I'm not sure of if I understand your question, but if you increment your pointer by one you will have it pointing towards the next element, example:
Code:
#include <stdio.h>
int
main (int argc, char **argv)
{
int array[] = {1,2,3};
int *p;
p = array; /* point p towards the first element */
(*p)++; /* increment value pointed to by p by 1 */
p++; /* increment pointer by one, making it point to the next element in array[] */
printf ("p = %p, *p = %d\n\n", p, *p);
printf ("[%p] array[%d] = %d\n", &(array[0]), 0, array[0]);
printf ("[%p] array[%d] = %d\n", &(array[1]), 1, array[1]);
printf ("[%p] array[%d] = %d\n", &(array[2]), 2, array[2]);
return 0;
}
inside the square-brackets you will have the address of values. You will see that the address which p is pointing towards will be the same as the address of array[1].
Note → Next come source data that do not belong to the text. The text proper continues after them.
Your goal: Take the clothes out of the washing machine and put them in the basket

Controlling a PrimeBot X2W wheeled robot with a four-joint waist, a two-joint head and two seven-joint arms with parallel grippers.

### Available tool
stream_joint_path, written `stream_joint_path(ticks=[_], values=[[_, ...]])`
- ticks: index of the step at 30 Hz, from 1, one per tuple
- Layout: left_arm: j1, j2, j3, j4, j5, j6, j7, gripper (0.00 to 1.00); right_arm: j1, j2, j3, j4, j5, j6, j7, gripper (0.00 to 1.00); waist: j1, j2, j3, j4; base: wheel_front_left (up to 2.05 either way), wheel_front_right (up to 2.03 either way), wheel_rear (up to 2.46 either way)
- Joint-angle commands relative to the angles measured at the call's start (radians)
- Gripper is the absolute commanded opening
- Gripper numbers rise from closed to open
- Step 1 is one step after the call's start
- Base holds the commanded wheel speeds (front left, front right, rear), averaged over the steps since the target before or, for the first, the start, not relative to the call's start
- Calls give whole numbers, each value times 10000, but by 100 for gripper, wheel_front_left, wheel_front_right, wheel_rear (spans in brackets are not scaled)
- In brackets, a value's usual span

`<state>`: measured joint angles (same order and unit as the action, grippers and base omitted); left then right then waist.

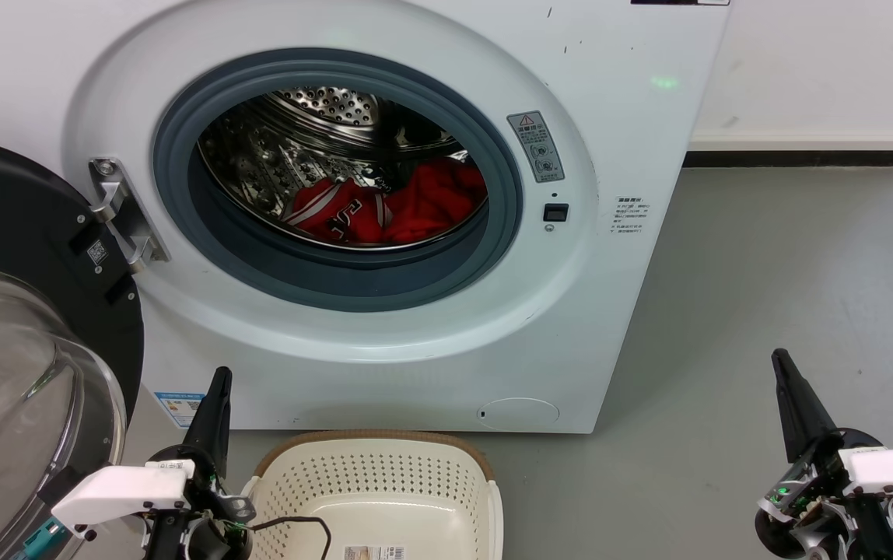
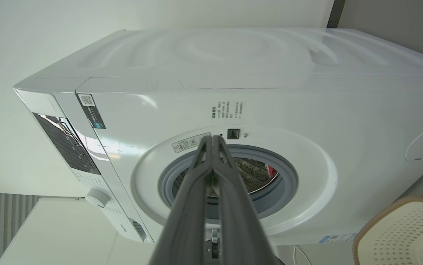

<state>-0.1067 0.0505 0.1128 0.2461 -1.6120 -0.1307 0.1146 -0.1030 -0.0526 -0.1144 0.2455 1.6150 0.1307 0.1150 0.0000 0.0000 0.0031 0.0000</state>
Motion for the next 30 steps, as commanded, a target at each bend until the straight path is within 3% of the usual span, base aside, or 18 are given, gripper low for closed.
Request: stream_joint_path(ticks=[1,30], values=[[-65,-6,29,-4,-21,-29,18,0,-128,37,6,12,-44,0,3,0,0,0,0,0,0,0,0],[-65,-6,29,-4,-21,-29,18,0,-129,37,7,12,-44,0,2,0,0,0,0,0,0,0,0]])
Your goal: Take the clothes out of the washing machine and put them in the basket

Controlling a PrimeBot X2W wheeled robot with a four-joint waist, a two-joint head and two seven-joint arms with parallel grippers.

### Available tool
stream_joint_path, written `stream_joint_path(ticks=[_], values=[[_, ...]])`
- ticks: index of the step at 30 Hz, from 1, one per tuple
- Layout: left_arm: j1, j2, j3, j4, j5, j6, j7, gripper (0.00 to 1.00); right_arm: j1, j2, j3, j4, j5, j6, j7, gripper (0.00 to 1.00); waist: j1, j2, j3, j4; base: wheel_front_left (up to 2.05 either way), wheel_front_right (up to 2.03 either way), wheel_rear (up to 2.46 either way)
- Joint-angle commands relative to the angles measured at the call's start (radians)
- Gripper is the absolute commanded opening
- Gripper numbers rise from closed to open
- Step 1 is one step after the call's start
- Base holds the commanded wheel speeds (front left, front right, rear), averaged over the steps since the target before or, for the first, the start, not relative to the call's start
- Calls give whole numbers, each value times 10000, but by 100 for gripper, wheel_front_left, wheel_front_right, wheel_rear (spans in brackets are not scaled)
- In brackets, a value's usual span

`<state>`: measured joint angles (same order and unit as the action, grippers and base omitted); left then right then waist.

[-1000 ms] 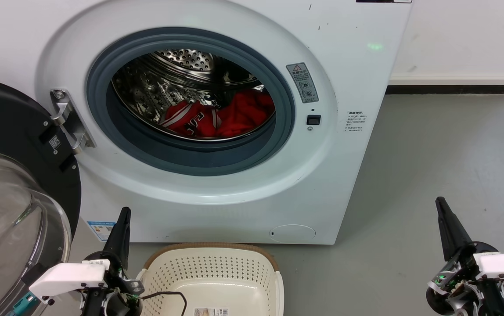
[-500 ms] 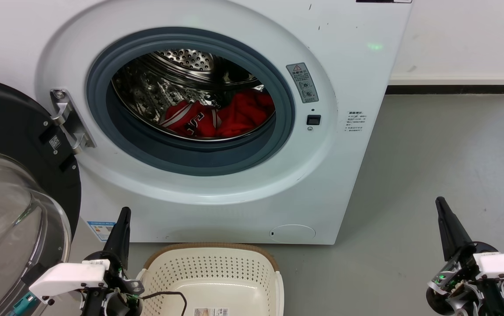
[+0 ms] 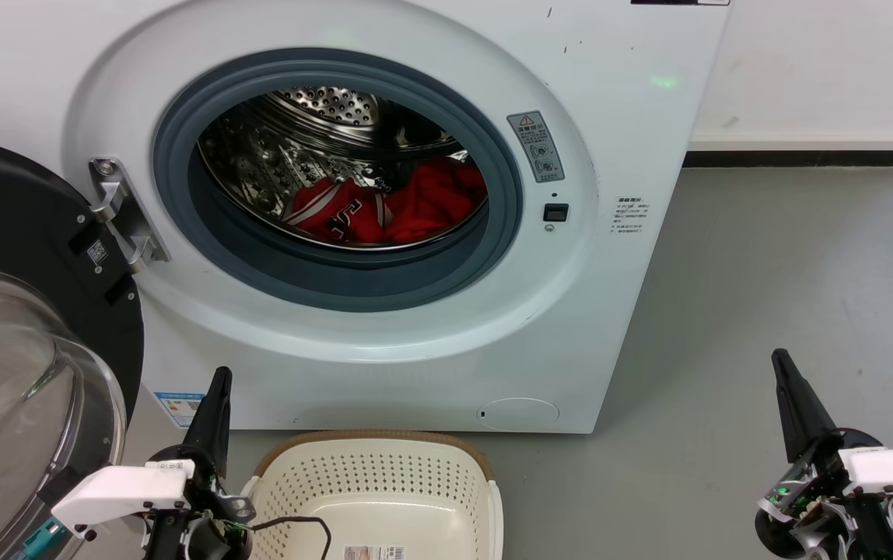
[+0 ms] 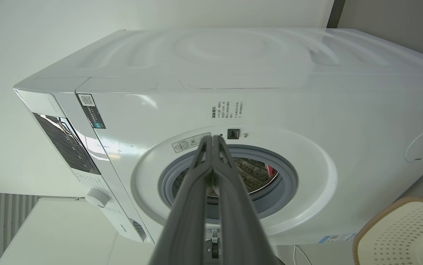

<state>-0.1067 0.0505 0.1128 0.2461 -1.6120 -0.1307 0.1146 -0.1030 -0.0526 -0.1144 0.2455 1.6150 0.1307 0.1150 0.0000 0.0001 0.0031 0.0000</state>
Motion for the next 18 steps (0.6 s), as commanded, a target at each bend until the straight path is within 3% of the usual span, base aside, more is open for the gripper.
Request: stream_joint_path(ticks=[1,3,4,12,18], values=[[-65,-6,29,-4,-21,-29,18,0,-129,37,7,12,-44,0,2,0,0,-1,0,0,0,0,0],[-65,-6,29,-4,-21,-29,18,0,-129,37,7,12,-44,0,2,0,0,-1,0,0,0,0,0],[5,-2,-2,17,0,0,-2,100,6,0,0,13,0,0,0,100,0,-1,0,0,0,0,0],[273,-19,-41,52,220,2,-282,100,260,5,54,212,-177,0,-270,100,0,-1,7,0,0,0,0],[307,-17,74,-256,1148,47,-576,100,296,7,-23,-4,-1244,0,-565,100,0,-1,27,-6,0,0,0]])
(The address-of operator '&' is exactly what it says it is - an operator the get the address of some variable:
Code:
int x = 5;
printf("addr: %p value: %d\n", &x, x);
Originally Posted by
pawanspace
Also the example I have given is used when We want to have an two dimensional array, but we don't need to have all the rows the same length. Is this the way to use it?
To me that sounds like bad coding or bad problem-solving, and in terms of memory there are no rows (etc).
If you think that it will be easier to manage your linear array of numbers by treating it as a matrix with rows and cols that is up to you, but I wouldn't write my code like that.